A few of the use cases where this has been really amazing has been trying to view and repair things remotely. All of a sudden, all these complex machines, whether you are talking in the medical industry or aerospace and defense automotive, this is being now serviced remotely.

This is made possible only because of augmented reality and virtual reality. Otherwise, it would have been a big struggle with all that restriction around travel and social distancing norms and all being in place. The other has been on the training front. There's nothing which is as good, you can't do anything better than train people in a virtual environment like with VR and AR, which has been huge in terms of keeping those businesses running. This is at least a couple of use cases which have been absolutely tremendous to keep many of those companies. You will see, whether it's Nestle, or whether it's Ford take any industry, big companies over there, they have been leveraging this technology to keep things moving during this pandemic.

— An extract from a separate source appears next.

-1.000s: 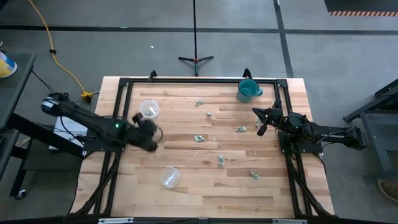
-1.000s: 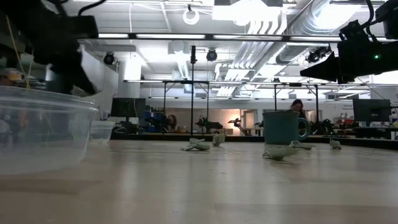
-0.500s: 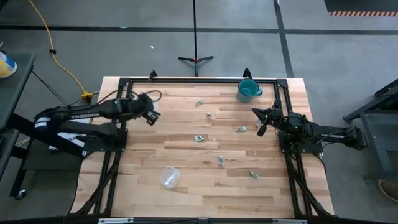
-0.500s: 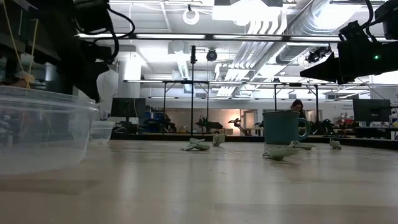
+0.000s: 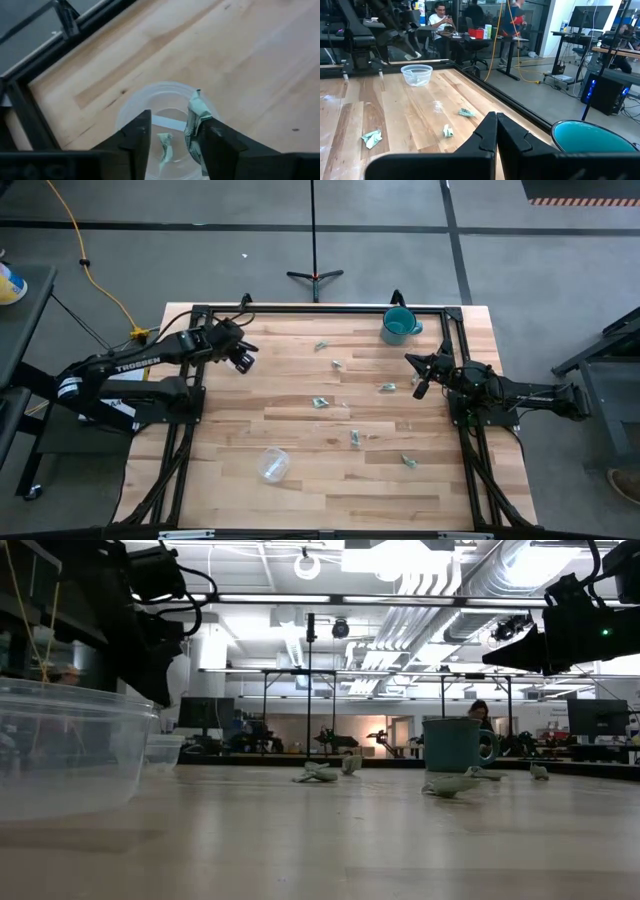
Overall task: Pick and place Stevia / Truvia into bins
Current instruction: Put the stevia packet into the top transparent container
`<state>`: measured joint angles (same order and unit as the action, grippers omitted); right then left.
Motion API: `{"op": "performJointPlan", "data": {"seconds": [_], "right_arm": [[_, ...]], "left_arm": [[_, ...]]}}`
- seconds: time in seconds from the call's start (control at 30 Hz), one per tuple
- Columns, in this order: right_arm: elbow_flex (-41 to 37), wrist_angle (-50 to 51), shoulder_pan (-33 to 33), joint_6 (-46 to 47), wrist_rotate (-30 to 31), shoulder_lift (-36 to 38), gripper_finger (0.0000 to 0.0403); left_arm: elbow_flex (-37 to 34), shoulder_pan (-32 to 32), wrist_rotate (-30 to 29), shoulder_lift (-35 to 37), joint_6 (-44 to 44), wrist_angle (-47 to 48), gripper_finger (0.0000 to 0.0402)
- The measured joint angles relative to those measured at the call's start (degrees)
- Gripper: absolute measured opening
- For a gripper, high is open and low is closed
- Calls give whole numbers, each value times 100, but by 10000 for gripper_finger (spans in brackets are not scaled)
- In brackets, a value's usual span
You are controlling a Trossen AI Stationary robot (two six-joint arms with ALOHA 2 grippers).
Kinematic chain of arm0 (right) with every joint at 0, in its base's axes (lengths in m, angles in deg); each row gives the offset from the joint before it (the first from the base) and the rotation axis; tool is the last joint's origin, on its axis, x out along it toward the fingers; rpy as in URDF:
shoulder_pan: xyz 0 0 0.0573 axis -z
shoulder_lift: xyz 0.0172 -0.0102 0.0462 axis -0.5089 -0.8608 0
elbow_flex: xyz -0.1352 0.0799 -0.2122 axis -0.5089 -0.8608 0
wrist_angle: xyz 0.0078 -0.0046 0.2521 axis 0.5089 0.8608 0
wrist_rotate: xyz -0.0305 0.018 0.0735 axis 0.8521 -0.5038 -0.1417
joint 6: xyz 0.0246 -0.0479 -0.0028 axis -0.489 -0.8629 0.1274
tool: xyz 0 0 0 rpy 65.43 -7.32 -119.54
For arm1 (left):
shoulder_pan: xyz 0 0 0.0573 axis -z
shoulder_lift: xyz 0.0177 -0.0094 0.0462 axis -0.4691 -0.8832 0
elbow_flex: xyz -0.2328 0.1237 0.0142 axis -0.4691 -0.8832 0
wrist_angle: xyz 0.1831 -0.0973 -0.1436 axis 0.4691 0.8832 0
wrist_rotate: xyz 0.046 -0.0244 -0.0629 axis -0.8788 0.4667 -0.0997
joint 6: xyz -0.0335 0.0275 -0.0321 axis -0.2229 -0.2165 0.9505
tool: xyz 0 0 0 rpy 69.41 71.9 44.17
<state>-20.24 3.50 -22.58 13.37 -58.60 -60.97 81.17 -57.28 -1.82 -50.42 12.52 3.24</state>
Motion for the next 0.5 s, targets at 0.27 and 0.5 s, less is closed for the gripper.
{"op": "performJointPlan", "data": {"seconds": [0.27,0.5], "right_arm": [[0,3,-1,0,0,0,0],[-1,4,-2,0,1,0,0]], "left_arm": [[0,3,17,0,-65,3,214],[2,3,-151,0,-48,11,271]]}}
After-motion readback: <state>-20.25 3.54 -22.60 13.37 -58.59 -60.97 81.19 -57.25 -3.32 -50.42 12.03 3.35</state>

Karen Roby: Talk about some of the specific ways you're seeing this with training and other ways to keep people connected from a safe distance.

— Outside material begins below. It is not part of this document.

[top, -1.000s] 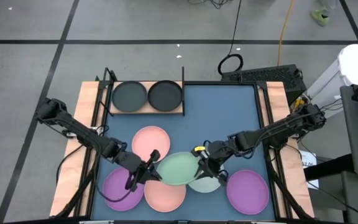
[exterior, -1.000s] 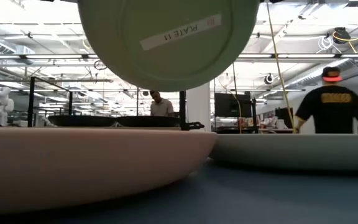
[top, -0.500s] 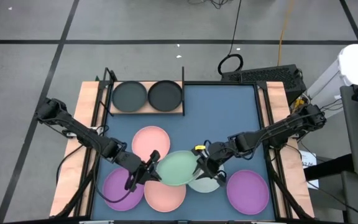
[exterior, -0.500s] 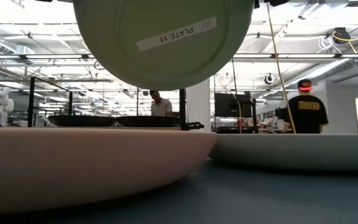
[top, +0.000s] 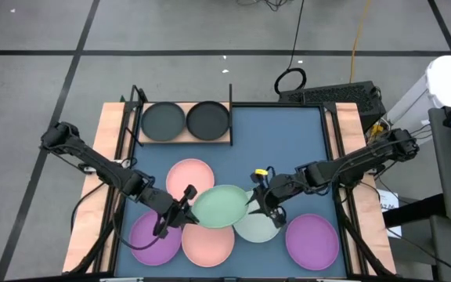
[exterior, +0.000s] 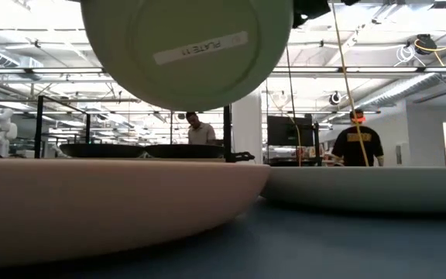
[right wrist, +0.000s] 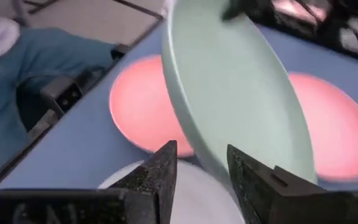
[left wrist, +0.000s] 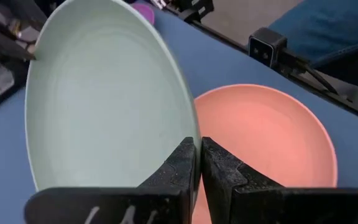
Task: Place and stack plates onto a shelf
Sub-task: Stack the light green plate on top of the left black plate on the shelf
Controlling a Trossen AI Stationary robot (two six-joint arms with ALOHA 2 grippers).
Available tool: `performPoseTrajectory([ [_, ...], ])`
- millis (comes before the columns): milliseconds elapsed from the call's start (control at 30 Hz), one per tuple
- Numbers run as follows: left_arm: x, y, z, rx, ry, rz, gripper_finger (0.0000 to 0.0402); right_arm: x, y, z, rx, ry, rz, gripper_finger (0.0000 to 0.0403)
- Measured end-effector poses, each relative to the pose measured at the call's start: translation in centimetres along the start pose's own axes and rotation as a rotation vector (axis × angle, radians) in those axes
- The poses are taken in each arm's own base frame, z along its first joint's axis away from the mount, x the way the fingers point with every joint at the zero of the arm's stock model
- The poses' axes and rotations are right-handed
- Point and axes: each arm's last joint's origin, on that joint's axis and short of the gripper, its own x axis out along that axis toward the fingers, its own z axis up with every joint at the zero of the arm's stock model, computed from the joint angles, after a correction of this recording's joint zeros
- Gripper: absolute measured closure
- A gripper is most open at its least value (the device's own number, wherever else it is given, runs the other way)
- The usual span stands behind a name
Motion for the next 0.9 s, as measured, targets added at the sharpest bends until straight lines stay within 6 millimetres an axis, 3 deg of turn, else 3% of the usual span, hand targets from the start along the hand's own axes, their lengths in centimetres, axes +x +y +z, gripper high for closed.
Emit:
performPoseTrajectory([
  [300,-1.3,-0.5,0.2,-0.075,0.004,-0.013,0.038,-1.4,-0.3,-0.7,0.088,0.091,-0.149,0.0277],
  [900,-4.7,-0.3,0.5,-0.103,0.016,0.134,0.0379,-1.6,-0.6,-1.3,0.107,0.154,-0.299,0.0277],
])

Rishi Ranjan: Just to capture that, we are very focused right now on aerospace, automotive, and defense manufacturing. In the case of training, our customers cannot bring their customers, their employees, on premise. There are restrictions all the time that only you can run at 10% capacity. Now, with mixed reality their employees can start training on all these complex machines in their living rooms. And they expect these whole work-from-home restrictions to at least remain there for one and a half year more. The lapses and everything are out.

Now, they're seeing that they don't have to really slow down on any front on training. They can train on a very complex space, spaceships, cars. All of those, they can keep training. They can even keep designing all of those things without any significant impact on them. And you can see that similar thing in medical, that now doctors cannot travel, but now the people who are remote, they can get hands-on help remotely from the doctors who are exported. Again, we are not focused on those verticals right now. But we know that very similar use cases are being used in the other workspaces.

Karen Roby: What are some of the challenges that companies face when trying to implement this type of technology?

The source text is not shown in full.